Pricing breaks down into three tiers: $29.99/month on a monthly plan, $16.67/month billed annually ($199/year), or $37.50/month per seat for teams of 2-20. A free trial gives access to a limited selection of assets for one month.
Founded in 2013 by Tyler Williams and Eri Levin, Motion Array was acquired by Artlist at the end of 2020, a merger that expanded both platforms’ asset libraries.
Motion Array’s strongest advantage is economics, unlimited downloads at a price point that undercuts most per-asset marketplaces, bundled with enough variety to cover an entire project without leaving the platform.

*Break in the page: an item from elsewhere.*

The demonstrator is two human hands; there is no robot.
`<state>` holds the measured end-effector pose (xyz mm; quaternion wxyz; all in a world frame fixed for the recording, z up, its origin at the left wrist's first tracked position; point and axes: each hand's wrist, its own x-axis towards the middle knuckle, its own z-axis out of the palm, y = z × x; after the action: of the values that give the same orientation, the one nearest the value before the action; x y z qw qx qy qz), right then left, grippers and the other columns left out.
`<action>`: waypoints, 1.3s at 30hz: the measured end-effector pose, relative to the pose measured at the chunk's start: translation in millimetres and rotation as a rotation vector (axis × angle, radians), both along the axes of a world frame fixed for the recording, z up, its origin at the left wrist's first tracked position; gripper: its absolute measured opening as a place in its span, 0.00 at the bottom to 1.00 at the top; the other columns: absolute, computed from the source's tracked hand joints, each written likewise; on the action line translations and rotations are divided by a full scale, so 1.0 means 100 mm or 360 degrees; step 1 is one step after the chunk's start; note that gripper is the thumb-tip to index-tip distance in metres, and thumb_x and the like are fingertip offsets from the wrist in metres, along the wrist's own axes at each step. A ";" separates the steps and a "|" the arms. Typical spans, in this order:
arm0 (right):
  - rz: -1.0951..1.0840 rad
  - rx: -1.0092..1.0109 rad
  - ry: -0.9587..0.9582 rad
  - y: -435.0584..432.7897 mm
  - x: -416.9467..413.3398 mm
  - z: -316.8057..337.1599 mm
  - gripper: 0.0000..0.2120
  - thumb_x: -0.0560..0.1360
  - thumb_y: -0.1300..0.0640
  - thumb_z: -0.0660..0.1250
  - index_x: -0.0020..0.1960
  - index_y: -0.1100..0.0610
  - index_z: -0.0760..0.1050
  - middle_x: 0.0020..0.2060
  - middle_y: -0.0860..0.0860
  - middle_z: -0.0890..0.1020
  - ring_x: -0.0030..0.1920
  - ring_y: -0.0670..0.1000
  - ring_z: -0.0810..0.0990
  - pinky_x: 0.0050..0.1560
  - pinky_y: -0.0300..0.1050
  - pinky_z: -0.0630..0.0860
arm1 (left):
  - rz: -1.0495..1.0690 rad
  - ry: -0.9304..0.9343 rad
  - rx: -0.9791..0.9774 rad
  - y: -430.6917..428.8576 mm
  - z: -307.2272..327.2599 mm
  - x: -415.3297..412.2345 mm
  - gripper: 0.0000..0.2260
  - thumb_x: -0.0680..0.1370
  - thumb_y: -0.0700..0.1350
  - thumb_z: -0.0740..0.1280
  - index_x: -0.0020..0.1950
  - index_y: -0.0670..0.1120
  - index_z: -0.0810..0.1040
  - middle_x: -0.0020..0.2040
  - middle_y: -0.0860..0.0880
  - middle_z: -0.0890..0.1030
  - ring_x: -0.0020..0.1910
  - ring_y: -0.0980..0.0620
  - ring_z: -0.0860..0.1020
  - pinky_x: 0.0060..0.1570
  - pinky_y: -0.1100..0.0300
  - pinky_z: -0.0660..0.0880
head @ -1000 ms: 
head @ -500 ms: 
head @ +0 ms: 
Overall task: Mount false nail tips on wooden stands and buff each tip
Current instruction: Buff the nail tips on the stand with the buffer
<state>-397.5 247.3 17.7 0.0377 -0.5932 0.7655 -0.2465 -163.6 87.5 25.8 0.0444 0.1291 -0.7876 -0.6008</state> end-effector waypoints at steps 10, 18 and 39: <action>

At $16.67/month on an annual plan, an editor downloading 20-30 templates per month pays fractions of a cent per asset. A single premium template on VideoHive costs $15-40, and one month of Motion Array costs less than one individual file elsewhere. For studios and freelancers running multiple client projects, the math is hard to argue with.
Most template libraries lean heavily toward After Effects or Premiere Pro. Motion Array covers both, plus DaVinci Resolve, Final Cut Pro, and Rush. Editors working across multiple NLEs don’t need separate subscriptions for each software.
The in-app browser for Premiere Pro and After Effects eliminates the download-unzip-import cycle. You search, preview, and drop assets directly into your timeline. For editors working under tight deadlines, that workflow friction reduction adds up across dozens of projects.
One license covers commercial use across broadcast, social media, and client work. No usage tiers or single-project restrictions. If you download an asset during your active subscription, you can use it in that project permanently.
The Review feature lets editors share video drafts with clients for timestamped comments, functionality that normally requires a separate Frame.io subscription.
Subscription Libraries Give You Volume. Open Project Files Give You Visibility.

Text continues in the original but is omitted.